Saved entries
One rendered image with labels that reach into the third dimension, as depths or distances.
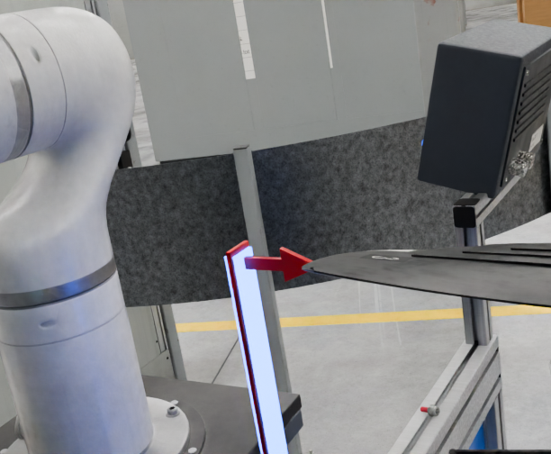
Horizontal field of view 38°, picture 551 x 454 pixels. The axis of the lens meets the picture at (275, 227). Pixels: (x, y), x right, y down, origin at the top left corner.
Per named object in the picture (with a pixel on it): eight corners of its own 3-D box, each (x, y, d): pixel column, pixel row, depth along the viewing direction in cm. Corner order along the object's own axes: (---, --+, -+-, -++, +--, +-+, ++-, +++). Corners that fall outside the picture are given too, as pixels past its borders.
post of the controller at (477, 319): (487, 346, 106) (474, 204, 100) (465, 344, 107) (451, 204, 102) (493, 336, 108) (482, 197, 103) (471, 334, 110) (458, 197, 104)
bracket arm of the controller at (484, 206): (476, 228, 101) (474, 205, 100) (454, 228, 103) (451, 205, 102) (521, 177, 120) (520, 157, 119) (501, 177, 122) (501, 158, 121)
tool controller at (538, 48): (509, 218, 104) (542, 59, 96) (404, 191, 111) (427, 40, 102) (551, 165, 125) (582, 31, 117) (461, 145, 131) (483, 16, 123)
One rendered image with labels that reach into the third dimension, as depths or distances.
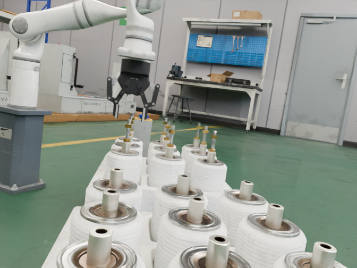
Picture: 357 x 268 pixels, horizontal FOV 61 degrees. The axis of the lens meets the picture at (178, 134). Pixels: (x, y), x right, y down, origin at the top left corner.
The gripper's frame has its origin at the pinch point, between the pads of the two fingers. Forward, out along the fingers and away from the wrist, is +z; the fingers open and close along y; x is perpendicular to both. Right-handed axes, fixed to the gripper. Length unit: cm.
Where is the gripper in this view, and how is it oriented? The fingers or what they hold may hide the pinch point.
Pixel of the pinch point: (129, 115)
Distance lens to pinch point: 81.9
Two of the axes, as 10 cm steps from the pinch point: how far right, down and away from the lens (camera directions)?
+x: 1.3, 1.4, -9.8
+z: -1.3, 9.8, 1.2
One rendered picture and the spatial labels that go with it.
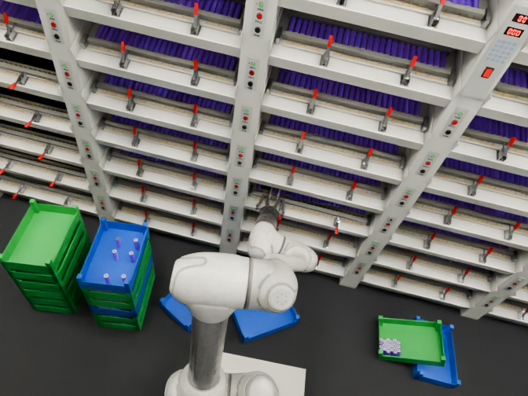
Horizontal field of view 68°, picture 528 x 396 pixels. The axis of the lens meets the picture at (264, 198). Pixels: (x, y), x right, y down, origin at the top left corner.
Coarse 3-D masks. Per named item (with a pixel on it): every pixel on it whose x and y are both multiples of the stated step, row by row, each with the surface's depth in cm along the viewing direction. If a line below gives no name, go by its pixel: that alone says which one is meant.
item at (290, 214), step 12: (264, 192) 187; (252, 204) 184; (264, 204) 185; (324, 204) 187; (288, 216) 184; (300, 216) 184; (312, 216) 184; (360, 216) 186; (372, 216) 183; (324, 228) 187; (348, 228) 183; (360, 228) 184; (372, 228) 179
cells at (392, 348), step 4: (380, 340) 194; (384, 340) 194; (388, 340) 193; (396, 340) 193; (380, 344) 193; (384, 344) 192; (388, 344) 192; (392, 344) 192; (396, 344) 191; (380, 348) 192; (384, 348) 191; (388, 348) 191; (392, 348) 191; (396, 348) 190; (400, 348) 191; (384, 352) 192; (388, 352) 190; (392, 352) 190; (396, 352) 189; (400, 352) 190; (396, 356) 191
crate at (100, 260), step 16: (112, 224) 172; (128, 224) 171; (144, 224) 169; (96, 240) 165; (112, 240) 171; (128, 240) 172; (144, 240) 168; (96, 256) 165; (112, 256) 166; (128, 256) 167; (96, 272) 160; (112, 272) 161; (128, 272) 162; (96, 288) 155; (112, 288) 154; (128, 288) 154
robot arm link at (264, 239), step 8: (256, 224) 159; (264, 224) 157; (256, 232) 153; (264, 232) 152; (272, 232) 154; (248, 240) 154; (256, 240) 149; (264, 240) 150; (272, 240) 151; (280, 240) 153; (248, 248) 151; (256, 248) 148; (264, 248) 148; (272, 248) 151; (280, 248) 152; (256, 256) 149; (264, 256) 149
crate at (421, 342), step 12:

> **Work instruction**: Without changing a word, transcribe all of the data and omit its images.

> **Result of the exercise**:
One rendered image with labels that reach into the third dimension, as depths or distances.
Horizontal field of view 38°, picture 551 x 454 pixels. The axis of the lens meets the picture at (275, 227). Pixels: (x, y), x right, y down, origin at the top left corner.
Per named object in the picture (with a pixel on it): eight corners of its own 3-D box, each (x, y, d): pixel column, pixel row, depth along the viewing direction in cm. Corner order along the object's own axes: (---, --+, -+-, -++, +--, +-+, ++-, +++). Corners that fall outside the picture are given too, as pixels past its borders.
post of the controller at (477, 319): (487, 346, 106) (474, 204, 100) (465, 344, 107) (451, 204, 102) (493, 336, 108) (482, 197, 103) (471, 334, 110) (458, 197, 104)
bracket arm of the controller at (484, 206): (476, 228, 101) (474, 205, 100) (454, 228, 103) (451, 205, 102) (521, 177, 120) (520, 157, 119) (501, 177, 122) (501, 158, 121)
tool controller at (538, 48): (509, 218, 104) (542, 59, 96) (404, 191, 111) (427, 40, 102) (551, 165, 125) (582, 31, 117) (461, 145, 131) (483, 16, 123)
One rendered image with labels that reach into the third dimension, as depths or distances.
Picture: 357 x 268 pixels, horizontal FOV 61 degrees. The axis of the lens meets the picture at (178, 134). Pixels: (x, y), x right, y down, origin at the top left corner.
The gripper's frame has its origin at the pinch point, between the pads of the two fingers. Forward, out along the fingers and away from the wrist, is +z; the fingers open and close along y; x is perpendicular to both. Right-handed axes, fixed to the gripper. Length unit: cm.
Where is the gripper in this view, and how is it oriented? The fingers or what they hold may hide the pinch point.
Pixel of the pinch point: (129, 115)
Distance lens to pinch point: 81.9
Two of the axes, as 10 cm steps from the pinch point: how far right, down and away from the lens (camera directions)?
+x: 1.3, 1.4, -9.8
+z: -1.3, 9.8, 1.2
One rendered picture and the spatial labels that go with it.
Horizontal field of view 68°, picture 528 x 396 pixels. The axis of the lens meets the picture at (264, 198). Pixels: (x, y), x right, y down, origin at the top left corner.
Coarse 3-D masks. Per named item (with a pixel on it): every pixel on it whose x and y are both multiples of the stated step, row by row, each with the surface's depth in cm along the viewing direction. If a line below gives no name, go by its pixel: that alone says which one is meant.
item at (290, 214), step 12: (264, 192) 187; (252, 204) 184; (264, 204) 185; (324, 204) 187; (288, 216) 184; (300, 216) 184; (312, 216) 184; (360, 216) 186; (372, 216) 183; (324, 228) 187; (348, 228) 183; (360, 228) 184; (372, 228) 179
cells at (392, 348), step 4: (380, 340) 194; (384, 340) 194; (388, 340) 193; (396, 340) 193; (380, 344) 193; (384, 344) 192; (388, 344) 192; (392, 344) 192; (396, 344) 191; (380, 348) 192; (384, 348) 191; (388, 348) 191; (392, 348) 191; (396, 348) 190; (400, 348) 191; (384, 352) 192; (388, 352) 190; (392, 352) 190; (396, 352) 189; (400, 352) 190; (396, 356) 191
crate at (100, 260), step 16: (112, 224) 172; (128, 224) 171; (144, 224) 169; (96, 240) 165; (112, 240) 171; (128, 240) 172; (144, 240) 168; (96, 256) 165; (112, 256) 166; (128, 256) 167; (96, 272) 160; (112, 272) 161; (128, 272) 162; (96, 288) 155; (112, 288) 154; (128, 288) 154
robot arm link at (264, 239), step 8: (256, 224) 159; (264, 224) 157; (256, 232) 153; (264, 232) 152; (272, 232) 154; (248, 240) 154; (256, 240) 149; (264, 240) 150; (272, 240) 151; (280, 240) 153; (248, 248) 151; (256, 248) 148; (264, 248) 148; (272, 248) 151; (280, 248) 152; (256, 256) 149; (264, 256) 149
crate at (421, 342), step 12:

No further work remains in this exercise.